Multi-Tasking + Task Switch
Sophie Leroy, a business professor at the University of Minnesota. In a 2009 paper, titled, “Why Is It So Hard to Do My Work?,” Leroy introduced an effect she called attention residue. In the introduction to this paper, she noted that other researchers have studied the effect of multitasking trying to accomplish multiple tasks simultaneously on performance, but that in the modern knowledge work office, once you got to a high enough level, it was more common to find people working on multiple projects sequentially: “Going from one meeting to the next, starting to work on one project and soon after having to transition to another is just part of life in organizations,” Leroy explains.
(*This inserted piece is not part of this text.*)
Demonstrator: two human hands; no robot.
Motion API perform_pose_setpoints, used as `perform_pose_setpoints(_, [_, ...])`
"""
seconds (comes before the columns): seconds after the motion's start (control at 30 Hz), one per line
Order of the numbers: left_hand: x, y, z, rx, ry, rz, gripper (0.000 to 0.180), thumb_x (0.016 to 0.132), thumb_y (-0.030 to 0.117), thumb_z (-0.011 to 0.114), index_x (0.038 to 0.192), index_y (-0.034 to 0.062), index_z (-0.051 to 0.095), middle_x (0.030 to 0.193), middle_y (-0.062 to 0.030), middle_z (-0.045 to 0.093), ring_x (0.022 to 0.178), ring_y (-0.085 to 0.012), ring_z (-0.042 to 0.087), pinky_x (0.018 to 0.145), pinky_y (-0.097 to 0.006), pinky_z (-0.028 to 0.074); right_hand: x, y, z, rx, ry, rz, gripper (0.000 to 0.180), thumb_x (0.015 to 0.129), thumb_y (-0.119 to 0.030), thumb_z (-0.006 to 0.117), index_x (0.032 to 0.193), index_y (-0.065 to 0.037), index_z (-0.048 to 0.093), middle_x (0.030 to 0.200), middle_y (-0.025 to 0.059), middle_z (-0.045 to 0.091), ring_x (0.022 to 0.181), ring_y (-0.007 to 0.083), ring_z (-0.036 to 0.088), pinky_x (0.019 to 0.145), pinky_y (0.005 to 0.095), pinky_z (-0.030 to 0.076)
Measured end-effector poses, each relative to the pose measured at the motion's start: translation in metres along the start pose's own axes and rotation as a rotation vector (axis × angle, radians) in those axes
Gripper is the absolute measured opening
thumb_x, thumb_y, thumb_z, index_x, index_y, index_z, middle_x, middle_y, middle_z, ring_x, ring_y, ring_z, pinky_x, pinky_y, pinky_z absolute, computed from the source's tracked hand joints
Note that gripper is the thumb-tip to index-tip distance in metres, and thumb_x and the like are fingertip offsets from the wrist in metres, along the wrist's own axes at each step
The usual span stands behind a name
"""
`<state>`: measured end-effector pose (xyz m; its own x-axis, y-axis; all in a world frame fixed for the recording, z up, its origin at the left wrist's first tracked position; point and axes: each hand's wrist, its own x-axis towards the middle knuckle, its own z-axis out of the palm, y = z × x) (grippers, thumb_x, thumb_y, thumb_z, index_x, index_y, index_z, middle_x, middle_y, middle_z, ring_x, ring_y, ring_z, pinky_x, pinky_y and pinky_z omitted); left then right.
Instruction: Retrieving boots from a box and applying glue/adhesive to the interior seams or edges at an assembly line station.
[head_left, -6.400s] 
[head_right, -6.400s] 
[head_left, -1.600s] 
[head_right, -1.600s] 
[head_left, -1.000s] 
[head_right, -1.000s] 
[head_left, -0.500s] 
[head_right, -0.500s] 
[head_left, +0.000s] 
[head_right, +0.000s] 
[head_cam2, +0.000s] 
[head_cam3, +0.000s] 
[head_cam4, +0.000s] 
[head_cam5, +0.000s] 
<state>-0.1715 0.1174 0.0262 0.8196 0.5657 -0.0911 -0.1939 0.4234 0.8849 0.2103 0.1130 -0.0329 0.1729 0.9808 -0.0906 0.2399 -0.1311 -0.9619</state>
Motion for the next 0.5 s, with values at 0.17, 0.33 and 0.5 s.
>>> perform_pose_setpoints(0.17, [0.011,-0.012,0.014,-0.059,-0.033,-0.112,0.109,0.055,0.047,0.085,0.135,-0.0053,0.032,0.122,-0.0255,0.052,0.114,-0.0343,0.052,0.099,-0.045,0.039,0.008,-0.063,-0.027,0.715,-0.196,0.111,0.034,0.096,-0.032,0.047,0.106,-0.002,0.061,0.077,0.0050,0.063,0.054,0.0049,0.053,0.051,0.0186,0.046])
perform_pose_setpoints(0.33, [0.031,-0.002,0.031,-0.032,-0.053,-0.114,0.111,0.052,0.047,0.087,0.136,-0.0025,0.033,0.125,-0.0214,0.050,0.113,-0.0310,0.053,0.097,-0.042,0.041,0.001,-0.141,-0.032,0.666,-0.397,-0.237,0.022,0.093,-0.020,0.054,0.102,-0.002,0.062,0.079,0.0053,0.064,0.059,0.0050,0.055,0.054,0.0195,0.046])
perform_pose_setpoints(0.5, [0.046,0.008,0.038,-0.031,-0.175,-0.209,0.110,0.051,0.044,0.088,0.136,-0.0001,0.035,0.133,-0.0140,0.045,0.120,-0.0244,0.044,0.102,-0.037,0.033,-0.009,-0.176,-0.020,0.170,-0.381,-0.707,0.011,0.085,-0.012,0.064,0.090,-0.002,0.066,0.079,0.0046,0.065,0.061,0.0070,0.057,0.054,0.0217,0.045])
The problem this research identifies with this work strategy is that when you switch from some Task A to another Task B, your attention doesn’t immediately follow – a residue of your attention remains stuck thinking about the original task.
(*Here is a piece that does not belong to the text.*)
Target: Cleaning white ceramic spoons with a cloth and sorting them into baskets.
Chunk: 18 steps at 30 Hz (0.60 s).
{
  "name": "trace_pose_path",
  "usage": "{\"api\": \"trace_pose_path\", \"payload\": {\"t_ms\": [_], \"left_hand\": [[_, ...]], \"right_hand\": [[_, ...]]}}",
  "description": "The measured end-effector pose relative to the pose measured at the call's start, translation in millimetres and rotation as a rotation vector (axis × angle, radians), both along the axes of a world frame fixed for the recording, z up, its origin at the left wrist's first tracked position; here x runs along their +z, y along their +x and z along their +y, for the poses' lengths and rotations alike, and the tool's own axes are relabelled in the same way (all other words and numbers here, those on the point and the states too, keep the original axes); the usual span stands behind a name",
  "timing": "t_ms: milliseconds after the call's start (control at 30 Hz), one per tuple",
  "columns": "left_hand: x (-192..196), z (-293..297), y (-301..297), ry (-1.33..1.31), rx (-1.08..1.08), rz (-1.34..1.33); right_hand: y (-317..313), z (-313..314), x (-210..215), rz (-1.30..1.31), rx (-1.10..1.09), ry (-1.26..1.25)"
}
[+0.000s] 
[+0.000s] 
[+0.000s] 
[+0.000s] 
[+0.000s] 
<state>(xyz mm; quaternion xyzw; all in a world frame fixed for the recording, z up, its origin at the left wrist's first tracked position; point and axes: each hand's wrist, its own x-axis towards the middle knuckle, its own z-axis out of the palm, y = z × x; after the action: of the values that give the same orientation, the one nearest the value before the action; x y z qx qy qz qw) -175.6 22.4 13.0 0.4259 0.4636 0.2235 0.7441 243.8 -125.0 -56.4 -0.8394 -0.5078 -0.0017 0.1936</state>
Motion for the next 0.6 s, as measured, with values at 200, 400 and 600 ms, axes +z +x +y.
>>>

This residue gets especially thick if your work on Task A was unbounded and of low intensity before you switched, but even if you finish Task A before moving on your attention remains divided for a while.
Leroy studied the effect of this attention residue on performance by forcing task switches in the laboratory. In one such experiment, for example, she started her subjects working on a set of word puzzles. In one of the trials, she would interrupt them and tell them that they needed to move on to a new and challenging task, in this case, reading resumes and making hypothetical hiring decisions.
In other trials, she let the subjects finish the puzzles before giving them the next task. In between puzzling and hiring, she would deploy a quick lexical decision game to quantify the amount of residue left from the first task.
The results from this and her similar experiments were clear: “People experiencing attention residue after switching tasks are likely to demonstrate poor performance on the next task,” and the more intense the residue, the worse the performance.
Each time you get interrupted. It takes a minimum of 10min – 15min to concentrate your mind back to the task. You can’t afford to get interrupted or distracted. See how you can put yourself in a position so you won’t get interrupted or distracted.